Lately, through misadventure my car radio is unable to pick up anything other than PBS sometimes (Okay - I sheared off the aerial with the garage door.) At a certain point, PBS was doing one of their beg-a-thons, and it crystalized for me. PBS is PTL as conceived in Boston. It was the same begging, and though they didn't call the PBS contributor "Brother Whatsis" but there was some other title of collegiality (Friends of PBS?). They simpered about how you couldn't get the true message anywhere else. I don't know if I am summarizing, or if they said it explicitly, but I swear they talked about "the good work" they were doing. It struck me so vividly that I could not envision the speaker without clumped mascara. And, of course, though both PBS and PTL are lugubriously concerned with "the poor" the money goes to a nicely salaried job for the head beggars.
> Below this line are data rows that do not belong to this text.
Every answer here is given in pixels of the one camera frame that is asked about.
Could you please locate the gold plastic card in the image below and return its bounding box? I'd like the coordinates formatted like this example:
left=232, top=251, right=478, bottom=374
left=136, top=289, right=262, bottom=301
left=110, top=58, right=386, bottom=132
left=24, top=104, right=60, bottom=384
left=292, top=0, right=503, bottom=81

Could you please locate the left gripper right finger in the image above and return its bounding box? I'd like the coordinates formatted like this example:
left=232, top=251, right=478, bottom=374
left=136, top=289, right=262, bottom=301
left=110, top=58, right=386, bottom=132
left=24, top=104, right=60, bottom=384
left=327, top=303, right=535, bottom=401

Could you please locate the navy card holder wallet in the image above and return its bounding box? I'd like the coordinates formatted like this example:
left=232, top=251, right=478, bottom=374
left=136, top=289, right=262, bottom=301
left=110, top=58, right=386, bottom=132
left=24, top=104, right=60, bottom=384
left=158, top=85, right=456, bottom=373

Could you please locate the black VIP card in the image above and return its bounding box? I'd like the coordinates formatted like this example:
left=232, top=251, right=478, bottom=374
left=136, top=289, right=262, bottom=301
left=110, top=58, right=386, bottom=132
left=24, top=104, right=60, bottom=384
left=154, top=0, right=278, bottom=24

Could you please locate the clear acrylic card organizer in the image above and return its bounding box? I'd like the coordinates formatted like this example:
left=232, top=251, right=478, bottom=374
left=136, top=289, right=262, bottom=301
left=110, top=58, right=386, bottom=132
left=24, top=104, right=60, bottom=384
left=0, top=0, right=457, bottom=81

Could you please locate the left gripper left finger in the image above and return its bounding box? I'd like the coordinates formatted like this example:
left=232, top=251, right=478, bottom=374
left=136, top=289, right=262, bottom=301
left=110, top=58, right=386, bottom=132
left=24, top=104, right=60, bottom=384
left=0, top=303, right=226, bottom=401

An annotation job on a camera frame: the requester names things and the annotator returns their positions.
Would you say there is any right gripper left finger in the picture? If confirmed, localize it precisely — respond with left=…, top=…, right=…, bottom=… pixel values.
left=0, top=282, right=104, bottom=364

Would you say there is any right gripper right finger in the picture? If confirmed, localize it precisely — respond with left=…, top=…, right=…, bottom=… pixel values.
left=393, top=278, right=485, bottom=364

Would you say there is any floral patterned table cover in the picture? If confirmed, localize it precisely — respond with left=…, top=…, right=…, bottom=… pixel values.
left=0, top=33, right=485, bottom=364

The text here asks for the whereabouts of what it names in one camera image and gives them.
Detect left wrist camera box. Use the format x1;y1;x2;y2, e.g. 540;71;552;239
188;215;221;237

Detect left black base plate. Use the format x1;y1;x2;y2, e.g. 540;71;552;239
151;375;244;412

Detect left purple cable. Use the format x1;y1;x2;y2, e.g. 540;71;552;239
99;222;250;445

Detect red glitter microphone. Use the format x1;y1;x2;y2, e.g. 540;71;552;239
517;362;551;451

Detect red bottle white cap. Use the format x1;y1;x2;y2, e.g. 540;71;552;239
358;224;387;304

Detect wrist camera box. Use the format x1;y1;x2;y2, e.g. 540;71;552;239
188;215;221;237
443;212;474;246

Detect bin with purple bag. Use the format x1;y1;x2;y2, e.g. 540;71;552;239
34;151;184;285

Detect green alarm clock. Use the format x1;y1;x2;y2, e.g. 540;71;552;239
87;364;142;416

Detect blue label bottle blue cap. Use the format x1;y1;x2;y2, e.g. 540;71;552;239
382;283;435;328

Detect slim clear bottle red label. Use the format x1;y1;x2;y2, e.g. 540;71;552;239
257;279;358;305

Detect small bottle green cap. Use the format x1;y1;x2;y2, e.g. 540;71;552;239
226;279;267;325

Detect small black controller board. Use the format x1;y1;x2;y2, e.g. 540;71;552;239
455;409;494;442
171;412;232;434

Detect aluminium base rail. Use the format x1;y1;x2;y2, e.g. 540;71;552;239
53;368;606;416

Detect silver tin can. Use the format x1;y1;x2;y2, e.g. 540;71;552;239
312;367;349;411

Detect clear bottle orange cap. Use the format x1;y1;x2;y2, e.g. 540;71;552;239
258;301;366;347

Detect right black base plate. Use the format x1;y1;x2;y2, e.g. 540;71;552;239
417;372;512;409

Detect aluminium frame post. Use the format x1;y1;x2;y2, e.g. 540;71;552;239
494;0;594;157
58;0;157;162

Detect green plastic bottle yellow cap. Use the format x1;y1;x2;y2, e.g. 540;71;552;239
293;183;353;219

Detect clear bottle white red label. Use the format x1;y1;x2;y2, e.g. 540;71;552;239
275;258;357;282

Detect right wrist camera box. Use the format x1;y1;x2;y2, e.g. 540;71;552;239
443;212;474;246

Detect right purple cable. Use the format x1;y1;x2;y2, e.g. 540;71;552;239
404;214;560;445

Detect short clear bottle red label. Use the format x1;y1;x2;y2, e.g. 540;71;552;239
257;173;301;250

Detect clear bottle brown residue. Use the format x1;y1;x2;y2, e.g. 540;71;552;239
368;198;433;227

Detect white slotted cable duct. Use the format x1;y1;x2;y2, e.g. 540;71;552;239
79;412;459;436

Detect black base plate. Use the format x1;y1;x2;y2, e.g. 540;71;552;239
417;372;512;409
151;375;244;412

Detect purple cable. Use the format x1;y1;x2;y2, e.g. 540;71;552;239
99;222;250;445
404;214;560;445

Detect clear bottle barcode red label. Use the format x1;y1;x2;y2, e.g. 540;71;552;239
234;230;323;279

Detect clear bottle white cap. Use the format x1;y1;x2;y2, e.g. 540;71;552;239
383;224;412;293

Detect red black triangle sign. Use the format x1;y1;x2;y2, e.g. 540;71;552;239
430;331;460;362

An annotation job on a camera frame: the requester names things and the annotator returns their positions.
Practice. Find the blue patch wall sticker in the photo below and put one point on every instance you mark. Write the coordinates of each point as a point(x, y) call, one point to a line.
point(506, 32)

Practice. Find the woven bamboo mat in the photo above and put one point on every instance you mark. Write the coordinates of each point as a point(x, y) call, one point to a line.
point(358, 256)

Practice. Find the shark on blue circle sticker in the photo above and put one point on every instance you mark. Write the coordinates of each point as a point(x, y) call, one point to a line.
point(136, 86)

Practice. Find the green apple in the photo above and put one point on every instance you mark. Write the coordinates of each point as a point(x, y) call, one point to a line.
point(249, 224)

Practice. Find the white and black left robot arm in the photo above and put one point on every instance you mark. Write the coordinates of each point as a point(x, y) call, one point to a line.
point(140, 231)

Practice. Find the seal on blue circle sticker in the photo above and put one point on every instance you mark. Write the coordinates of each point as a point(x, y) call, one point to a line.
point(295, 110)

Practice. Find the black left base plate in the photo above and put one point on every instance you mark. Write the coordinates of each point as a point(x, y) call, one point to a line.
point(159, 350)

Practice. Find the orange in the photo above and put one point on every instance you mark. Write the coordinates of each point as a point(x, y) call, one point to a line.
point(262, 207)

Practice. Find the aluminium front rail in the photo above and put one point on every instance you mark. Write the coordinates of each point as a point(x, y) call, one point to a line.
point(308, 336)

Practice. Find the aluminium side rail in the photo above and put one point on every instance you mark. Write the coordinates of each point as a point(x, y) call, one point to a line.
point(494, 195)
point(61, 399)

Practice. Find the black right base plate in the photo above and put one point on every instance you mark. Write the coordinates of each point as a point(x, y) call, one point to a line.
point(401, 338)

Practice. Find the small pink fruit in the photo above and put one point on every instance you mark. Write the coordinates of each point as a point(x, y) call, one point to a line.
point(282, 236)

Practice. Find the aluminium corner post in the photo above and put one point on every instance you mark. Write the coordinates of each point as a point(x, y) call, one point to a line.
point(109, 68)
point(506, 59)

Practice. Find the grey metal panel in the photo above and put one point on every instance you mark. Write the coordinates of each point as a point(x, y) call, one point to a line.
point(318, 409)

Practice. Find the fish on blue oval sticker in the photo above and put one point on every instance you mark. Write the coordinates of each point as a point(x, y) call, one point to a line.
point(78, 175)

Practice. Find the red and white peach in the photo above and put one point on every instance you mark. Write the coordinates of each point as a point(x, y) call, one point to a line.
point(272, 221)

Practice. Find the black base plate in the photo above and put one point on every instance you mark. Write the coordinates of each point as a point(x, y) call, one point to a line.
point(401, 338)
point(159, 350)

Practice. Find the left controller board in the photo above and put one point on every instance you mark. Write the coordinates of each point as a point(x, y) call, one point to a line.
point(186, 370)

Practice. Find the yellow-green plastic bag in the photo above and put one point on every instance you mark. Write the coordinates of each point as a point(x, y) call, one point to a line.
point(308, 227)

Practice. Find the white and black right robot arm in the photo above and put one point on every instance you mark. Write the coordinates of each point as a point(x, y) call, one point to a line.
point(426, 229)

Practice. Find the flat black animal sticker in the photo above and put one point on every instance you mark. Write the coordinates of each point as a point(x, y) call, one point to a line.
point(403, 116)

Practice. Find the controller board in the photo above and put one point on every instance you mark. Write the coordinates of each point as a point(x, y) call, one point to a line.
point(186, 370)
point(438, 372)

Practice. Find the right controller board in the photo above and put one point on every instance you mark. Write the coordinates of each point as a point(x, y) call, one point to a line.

But what distinguishes PBS and PTL from any of myriad institutions? A sense of identity - a shared identity built around values peculiar to the group. Insularity - a rejection of the legitimacy of values outside the cult. Unexamined tenets, accepted on faith. That sense of "us" and "the other" is different for PBS and PTL than for most institutions. And the unexamined tenets, the obdurate rejection of those who do not share the beliefs as evil - the sense of being the sole custodians and guardians of an unassailable truth are almost identical for PBS and PTL. There is that sort of self-congratulatory byplay between the proponents, that smugness of being the repository of truth which struck me so strongly. PBS continually denigrates all other news outlets and being biased and limited and sees itself as above all partisanship and bias - when it is highly partisan. Granted, being an established religion, PBS is biased in favor of maintaining its own stipend from tax money, which is understandable. But that dependence on tax money does cast it as seeing all news-gathering institutions which do not have the imprimatur of the state as being illegitimate and it is very vocal in representing them as such, particularly during its beg-a-thons.
Well that is enough for now. The theme of this blog will be - first, the bias of PBS, and second, the religious characteristics and qualities of PBS. Just as a sneak preview. I will NOT pick on things like the PBS continuing fascination with trans-sexuals (those experiencing gender dysphoria? - oh whatever the accepted euphemism is at present) That, I think, is a fascination of some particular person who makes programming decisions at PBS and almost a challenge to my general impression of a hive-mind institution.